**Dataset entries**
####################

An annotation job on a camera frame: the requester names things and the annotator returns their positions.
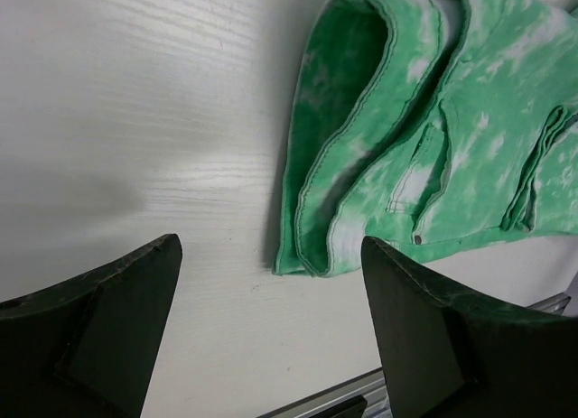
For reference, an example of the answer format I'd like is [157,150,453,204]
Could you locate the aluminium frame rail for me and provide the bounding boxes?
[266,293,570,418]

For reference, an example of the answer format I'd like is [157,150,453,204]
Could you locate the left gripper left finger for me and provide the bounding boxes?
[1,234,182,417]

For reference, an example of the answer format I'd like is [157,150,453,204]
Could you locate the green white tie-dye trousers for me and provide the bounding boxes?
[273,0,577,277]

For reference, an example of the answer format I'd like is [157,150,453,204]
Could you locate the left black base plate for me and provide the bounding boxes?
[312,395,368,418]

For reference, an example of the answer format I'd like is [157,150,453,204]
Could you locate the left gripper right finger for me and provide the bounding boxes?
[361,237,577,417]

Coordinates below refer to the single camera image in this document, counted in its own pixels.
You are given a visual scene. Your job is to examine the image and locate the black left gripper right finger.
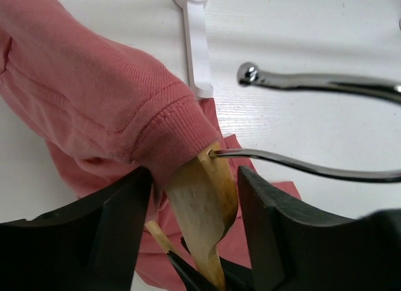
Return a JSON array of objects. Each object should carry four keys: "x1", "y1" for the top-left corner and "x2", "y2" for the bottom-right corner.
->
[{"x1": 237, "y1": 167, "x2": 400, "y2": 290}]

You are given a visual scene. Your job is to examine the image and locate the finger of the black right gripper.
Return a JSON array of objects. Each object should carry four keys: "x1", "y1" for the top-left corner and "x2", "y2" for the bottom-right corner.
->
[
  {"x1": 220, "y1": 258, "x2": 254, "y2": 291},
  {"x1": 167, "y1": 251, "x2": 216, "y2": 291}
]

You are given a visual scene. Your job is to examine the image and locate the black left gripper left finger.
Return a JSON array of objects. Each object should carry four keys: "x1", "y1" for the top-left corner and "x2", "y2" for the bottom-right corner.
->
[{"x1": 1, "y1": 167, "x2": 152, "y2": 290}]

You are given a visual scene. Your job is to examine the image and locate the wooden clothes hanger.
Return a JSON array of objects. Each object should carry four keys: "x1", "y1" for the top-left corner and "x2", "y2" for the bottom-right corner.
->
[{"x1": 146, "y1": 63, "x2": 400, "y2": 290}]

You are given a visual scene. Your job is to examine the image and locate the red t shirt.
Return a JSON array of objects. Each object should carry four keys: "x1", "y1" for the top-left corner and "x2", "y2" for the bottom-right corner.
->
[{"x1": 0, "y1": 0, "x2": 302, "y2": 291}]

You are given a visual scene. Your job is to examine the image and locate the white clothes rack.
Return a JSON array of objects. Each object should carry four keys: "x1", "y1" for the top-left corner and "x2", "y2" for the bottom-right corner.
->
[{"x1": 175, "y1": 0, "x2": 214, "y2": 99}]

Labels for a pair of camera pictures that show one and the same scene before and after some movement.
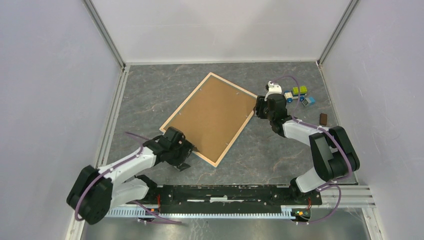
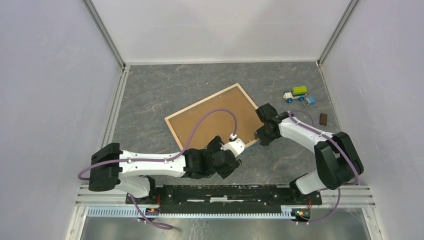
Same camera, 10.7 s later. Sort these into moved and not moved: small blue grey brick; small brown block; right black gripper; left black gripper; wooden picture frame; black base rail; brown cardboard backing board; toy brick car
Moved: left black gripper; right black gripper; brown cardboard backing board; wooden picture frame
Not moved: black base rail; small blue grey brick; toy brick car; small brown block
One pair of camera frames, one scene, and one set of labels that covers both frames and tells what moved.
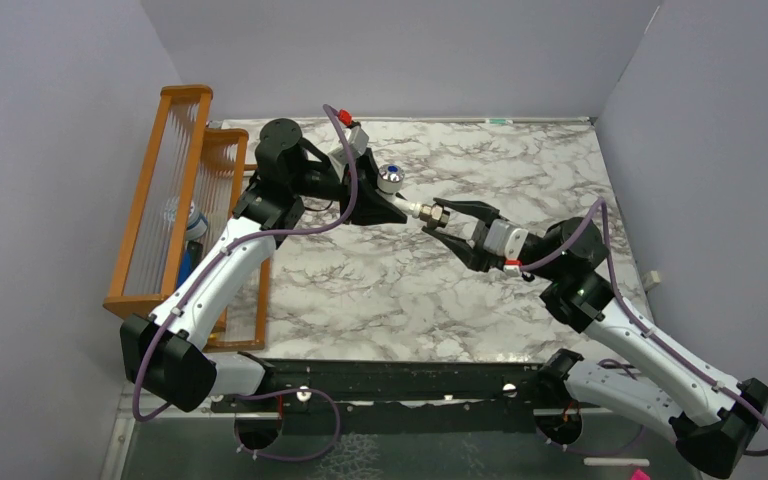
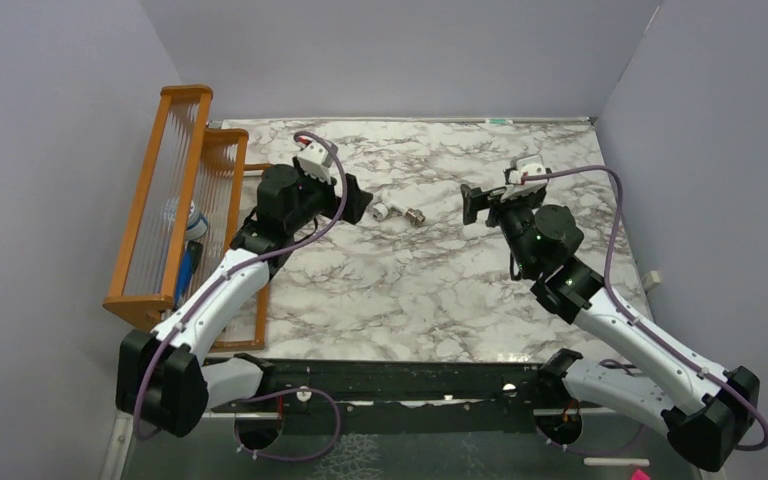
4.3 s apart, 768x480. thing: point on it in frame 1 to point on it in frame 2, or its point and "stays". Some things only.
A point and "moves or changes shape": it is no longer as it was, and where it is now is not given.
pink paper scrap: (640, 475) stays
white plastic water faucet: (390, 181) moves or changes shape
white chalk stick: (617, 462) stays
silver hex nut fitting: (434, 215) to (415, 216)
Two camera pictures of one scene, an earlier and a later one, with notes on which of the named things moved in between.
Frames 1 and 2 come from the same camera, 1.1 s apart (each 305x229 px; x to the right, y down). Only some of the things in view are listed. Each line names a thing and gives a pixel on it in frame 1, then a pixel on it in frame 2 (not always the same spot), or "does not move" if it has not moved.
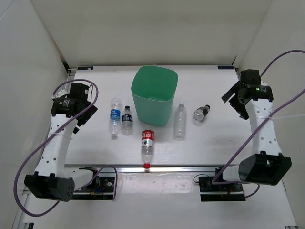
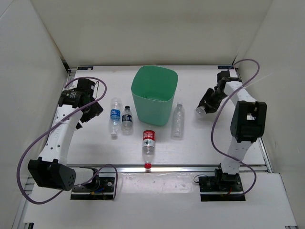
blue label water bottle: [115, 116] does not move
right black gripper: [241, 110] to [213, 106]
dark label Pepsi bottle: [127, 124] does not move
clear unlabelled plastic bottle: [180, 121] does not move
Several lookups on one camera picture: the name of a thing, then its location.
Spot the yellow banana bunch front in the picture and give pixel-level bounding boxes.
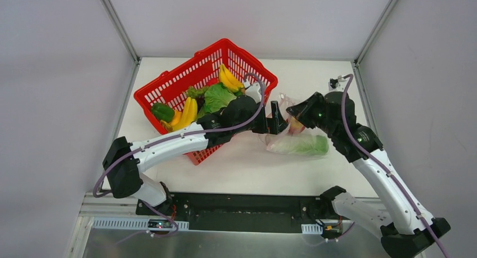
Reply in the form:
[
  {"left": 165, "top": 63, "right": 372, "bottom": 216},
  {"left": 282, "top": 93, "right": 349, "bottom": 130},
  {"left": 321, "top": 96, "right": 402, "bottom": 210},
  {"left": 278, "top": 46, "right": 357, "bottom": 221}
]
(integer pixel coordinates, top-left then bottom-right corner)
[{"left": 160, "top": 97, "right": 198, "bottom": 133}]

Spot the yellow banana bunch back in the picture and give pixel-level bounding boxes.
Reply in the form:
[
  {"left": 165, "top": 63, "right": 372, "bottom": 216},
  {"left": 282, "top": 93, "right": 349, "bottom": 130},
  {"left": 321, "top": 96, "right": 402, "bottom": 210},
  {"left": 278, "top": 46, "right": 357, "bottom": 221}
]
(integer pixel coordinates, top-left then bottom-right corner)
[{"left": 219, "top": 64, "right": 245, "bottom": 93}]

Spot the red apple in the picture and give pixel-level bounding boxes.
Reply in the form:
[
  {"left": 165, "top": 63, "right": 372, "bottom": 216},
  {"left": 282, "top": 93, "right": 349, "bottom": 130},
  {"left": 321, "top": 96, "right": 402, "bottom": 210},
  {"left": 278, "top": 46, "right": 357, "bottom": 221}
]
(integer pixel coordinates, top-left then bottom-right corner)
[{"left": 287, "top": 117, "right": 305, "bottom": 135}]

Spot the red plastic shopping basket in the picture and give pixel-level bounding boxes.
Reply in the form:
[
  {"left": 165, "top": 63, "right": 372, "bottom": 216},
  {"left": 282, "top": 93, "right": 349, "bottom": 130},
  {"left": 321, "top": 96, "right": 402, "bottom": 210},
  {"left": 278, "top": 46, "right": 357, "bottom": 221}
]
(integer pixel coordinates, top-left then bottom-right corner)
[{"left": 133, "top": 38, "right": 279, "bottom": 166}]

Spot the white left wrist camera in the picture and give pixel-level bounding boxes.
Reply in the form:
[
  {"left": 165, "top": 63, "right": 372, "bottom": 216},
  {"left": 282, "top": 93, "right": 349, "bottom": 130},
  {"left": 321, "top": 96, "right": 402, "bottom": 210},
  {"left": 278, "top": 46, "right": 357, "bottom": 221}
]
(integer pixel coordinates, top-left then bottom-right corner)
[{"left": 244, "top": 81, "right": 265, "bottom": 103}]

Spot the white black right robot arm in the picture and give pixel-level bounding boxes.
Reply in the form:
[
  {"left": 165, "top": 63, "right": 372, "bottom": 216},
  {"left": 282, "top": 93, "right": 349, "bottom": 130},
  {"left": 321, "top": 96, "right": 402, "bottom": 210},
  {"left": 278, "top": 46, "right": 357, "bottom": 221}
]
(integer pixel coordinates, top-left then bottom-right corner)
[{"left": 286, "top": 91, "right": 451, "bottom": 257}]

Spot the clear zip top bag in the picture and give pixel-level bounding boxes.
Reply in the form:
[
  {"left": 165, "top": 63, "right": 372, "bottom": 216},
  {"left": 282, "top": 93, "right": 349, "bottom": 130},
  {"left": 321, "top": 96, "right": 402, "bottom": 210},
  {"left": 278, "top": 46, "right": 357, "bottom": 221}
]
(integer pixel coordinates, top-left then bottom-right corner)
[{"left": 258, "top": 93, "right": 329, "bottom": 158}]

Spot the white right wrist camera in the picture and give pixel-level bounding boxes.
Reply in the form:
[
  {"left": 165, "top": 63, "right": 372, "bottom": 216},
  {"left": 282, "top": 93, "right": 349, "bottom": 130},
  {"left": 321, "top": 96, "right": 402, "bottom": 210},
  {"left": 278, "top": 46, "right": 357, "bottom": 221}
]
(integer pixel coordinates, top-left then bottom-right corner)
[{"left": 328, "top": 75, "right": 349, "bottom": 92}]

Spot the green napa cabbage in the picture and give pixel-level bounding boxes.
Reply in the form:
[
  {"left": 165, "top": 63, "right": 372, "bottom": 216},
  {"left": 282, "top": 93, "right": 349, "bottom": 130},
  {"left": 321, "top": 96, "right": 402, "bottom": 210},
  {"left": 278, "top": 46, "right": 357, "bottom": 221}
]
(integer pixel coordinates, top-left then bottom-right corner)
[{"left": 266, "top": 134, "right": 329, "bottom": 156}]

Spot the yellow banana bunch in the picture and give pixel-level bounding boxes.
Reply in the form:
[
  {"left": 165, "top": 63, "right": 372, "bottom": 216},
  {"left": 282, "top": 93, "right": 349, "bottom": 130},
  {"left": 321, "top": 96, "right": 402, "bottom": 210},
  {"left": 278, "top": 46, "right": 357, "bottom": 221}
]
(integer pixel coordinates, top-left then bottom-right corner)
[
  {"left": 219, "top": 64, "right": 245, "bottom": 93},
  {"left": 160, "top": 97, "right": 198, "bottom": 133}
]

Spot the green bell pepper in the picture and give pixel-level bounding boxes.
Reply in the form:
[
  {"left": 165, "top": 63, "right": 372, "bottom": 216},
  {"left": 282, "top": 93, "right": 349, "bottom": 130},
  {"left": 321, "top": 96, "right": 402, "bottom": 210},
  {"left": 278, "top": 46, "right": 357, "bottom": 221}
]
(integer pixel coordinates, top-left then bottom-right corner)
[{"left": 151, "top": 102, "right": 176, "bottom": 123}]

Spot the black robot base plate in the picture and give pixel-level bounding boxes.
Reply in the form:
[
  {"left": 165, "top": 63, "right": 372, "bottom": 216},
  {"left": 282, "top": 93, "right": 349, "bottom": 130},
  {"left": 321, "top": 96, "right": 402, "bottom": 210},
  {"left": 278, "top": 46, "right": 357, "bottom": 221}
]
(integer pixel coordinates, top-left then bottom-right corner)
[{"left": 156, "top": 192, "right": 344, "bottom": 233}]

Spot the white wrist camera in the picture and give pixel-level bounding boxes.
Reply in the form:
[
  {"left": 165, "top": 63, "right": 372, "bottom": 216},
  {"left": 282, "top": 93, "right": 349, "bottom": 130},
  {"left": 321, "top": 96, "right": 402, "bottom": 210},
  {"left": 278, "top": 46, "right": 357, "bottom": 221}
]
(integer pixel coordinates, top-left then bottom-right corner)
[
  {"left": 244, "top": 81, "right": 265, "bottom": 103},
  {"left": 328, "top": 75, "right": 349, "bottom": 92}
]

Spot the green lettuce leaf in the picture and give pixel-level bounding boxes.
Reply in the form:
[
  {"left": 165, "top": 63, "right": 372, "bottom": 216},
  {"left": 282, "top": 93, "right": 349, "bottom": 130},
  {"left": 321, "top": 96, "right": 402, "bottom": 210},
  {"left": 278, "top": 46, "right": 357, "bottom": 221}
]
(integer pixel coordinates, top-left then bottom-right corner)
[{"left": 204, "top": 83, "right": 237, "bottom": 113}]

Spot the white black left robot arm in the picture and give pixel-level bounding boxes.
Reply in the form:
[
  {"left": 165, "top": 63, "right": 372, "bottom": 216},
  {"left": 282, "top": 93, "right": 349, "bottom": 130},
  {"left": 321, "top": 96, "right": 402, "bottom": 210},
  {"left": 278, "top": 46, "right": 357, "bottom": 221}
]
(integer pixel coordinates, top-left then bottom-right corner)
[{"left": 100, "top": 96, "right": 289, "bottom": 216}]

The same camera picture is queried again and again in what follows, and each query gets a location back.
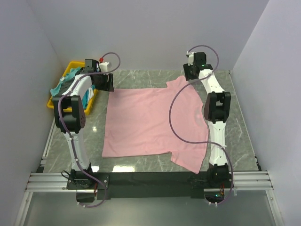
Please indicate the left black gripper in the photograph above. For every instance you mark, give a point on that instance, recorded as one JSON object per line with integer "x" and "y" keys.
{"x": 107, "y": 86}

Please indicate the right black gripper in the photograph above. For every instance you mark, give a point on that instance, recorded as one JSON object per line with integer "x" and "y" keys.
{"x": 186, "y": 68}

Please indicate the pink t shirt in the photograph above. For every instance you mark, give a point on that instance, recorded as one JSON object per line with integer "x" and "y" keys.
{"x": 155, "y": 121}

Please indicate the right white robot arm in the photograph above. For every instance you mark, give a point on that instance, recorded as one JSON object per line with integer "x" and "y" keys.
{"x": 216, "y": 109}

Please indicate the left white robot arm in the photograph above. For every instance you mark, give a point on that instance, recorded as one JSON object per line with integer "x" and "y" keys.
{"x": 72, "y": 100}

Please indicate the white t shirt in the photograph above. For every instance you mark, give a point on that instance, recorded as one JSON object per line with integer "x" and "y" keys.
{"x": 90, "y": 91}

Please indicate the teal t shirt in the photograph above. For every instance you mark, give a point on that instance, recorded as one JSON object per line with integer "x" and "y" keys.
{"x": 86, "y": 98}

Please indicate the light green t shirt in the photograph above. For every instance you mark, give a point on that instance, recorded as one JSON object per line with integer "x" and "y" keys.
{"x": 71, "y": 75}

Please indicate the grey t shirt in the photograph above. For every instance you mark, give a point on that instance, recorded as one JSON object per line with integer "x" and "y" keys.
{"x": 66, "y": 84}

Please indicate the black base bar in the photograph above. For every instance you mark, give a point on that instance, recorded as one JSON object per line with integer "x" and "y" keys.
{"x": 104, "y": 186}

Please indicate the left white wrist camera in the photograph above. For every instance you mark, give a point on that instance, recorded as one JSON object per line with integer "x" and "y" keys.
{"x": 104, "y": 66}

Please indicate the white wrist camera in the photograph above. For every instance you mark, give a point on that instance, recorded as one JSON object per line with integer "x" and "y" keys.
{"x": 104, "y": 66}
{"x": 190, "y": 56}

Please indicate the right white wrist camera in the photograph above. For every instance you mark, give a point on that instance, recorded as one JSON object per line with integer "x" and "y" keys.
{"x": 190, "y": 56}

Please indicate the aluminium rail frame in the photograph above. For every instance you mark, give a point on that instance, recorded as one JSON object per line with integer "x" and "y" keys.
{"x": 251, "y": 202}

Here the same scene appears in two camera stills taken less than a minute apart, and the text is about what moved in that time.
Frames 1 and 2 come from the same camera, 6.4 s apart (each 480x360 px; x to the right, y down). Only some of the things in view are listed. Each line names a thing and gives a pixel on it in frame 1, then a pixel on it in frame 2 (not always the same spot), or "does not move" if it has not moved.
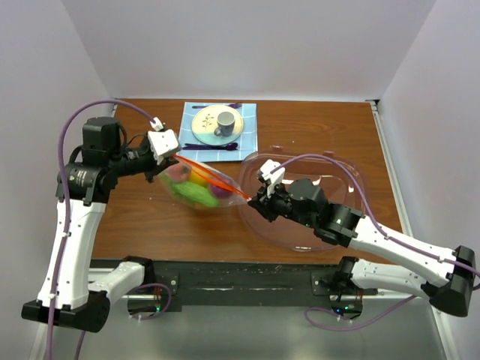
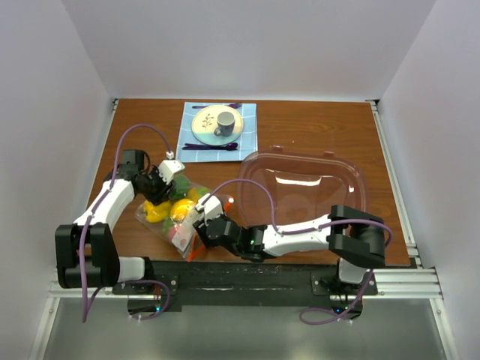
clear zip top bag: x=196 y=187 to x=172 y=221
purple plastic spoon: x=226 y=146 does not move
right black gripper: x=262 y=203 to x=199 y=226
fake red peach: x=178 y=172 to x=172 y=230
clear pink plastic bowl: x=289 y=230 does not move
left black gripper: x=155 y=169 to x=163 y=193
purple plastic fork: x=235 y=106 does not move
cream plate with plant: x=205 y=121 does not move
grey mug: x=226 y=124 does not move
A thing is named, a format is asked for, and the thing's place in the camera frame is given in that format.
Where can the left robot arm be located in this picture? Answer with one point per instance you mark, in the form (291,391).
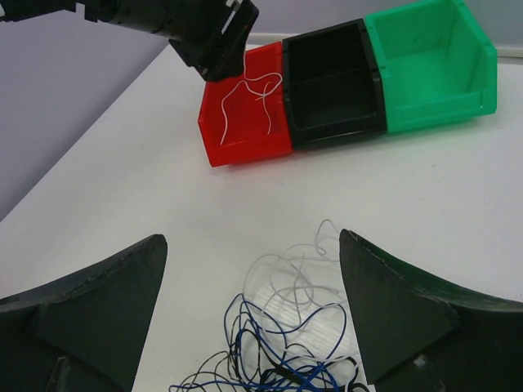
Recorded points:
(139,15)

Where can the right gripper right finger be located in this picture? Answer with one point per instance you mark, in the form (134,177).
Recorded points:
(419,332)

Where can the green plastic bin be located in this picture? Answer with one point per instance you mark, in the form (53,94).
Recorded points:
(436,63)

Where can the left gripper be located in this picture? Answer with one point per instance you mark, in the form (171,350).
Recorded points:
(209,36)

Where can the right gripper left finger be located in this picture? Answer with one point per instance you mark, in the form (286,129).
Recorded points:
(87,330)

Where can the black plastic bin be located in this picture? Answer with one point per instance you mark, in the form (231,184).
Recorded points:
(333,90)

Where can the red plastic bin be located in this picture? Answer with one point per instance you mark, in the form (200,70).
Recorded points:
(243,119)

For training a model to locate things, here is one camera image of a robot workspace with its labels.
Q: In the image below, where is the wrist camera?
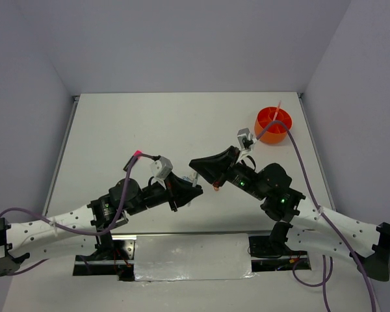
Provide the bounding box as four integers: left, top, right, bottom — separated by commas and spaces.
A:
237, 128, 257, 162
150, 156, 173, 181

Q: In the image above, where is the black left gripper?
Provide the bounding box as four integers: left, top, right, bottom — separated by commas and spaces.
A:
127, 170, 203, 215

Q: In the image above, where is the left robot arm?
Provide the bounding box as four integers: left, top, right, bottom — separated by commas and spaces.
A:
0, 174, 203, 277

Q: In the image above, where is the green slim highlighter pen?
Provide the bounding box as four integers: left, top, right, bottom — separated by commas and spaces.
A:
191, 171, 199, 187

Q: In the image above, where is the orange slim highlighter pen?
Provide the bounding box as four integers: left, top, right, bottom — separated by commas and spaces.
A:
272, 100, 282, 121

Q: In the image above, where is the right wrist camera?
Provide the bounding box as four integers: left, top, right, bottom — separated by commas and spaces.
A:
237, 128, 257, 162

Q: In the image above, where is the pink and black highlighter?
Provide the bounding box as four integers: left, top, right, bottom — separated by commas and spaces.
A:
123, 150, 142, 172

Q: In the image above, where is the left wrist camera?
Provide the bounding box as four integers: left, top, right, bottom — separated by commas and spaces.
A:
150, 156, 173, 181

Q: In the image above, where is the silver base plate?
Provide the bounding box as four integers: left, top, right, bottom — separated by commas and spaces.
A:
73, 232, 311, 282

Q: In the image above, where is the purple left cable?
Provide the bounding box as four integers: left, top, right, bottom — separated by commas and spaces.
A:
0, 153, 160, 277

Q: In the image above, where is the aluminium table edge rail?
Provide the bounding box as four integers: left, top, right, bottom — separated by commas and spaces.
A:
42, 95, 80, 216

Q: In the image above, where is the orange round organizer container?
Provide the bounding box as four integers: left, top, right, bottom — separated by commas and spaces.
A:
254, 107, 293, 145

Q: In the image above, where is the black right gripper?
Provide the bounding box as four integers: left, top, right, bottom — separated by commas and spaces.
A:
188, 145, 265, 200

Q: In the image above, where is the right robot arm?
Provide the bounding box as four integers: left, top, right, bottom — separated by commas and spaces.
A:
189, 146, 390, 281

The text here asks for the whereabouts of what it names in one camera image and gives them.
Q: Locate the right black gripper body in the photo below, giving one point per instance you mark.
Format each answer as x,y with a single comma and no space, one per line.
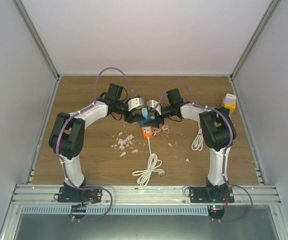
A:
158,118

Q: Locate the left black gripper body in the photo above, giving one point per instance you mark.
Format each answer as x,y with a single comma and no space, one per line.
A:
129,118

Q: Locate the blue power socket cube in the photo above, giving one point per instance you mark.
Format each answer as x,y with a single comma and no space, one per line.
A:
143,122

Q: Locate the light blue charger plug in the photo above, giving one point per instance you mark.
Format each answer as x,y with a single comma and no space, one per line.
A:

####################

Within the entries above, find each line where "listed" appears; copy every one.

**Expected answer**
Frames 1 and 2 come from the same camera, 1.1 s apart (each 305x229 px; x to the right, y down). Only some of the things in view are listed. Each line names a thing and gives a pixel on it in frame 1, then a pixel on it in frame 2 (not always the same spot), or "does not move" if it has not moved.
Frames 1 and 2 come from the same camera, 6.4 s apart (each 480x360 px; x to the right, y down). Only some of the things in view are listed. Each line names a thing and gives a pixel on it in frame 1, then a pixel on it in frame 2 (not always the same spot), or "does not move" if it has not moved.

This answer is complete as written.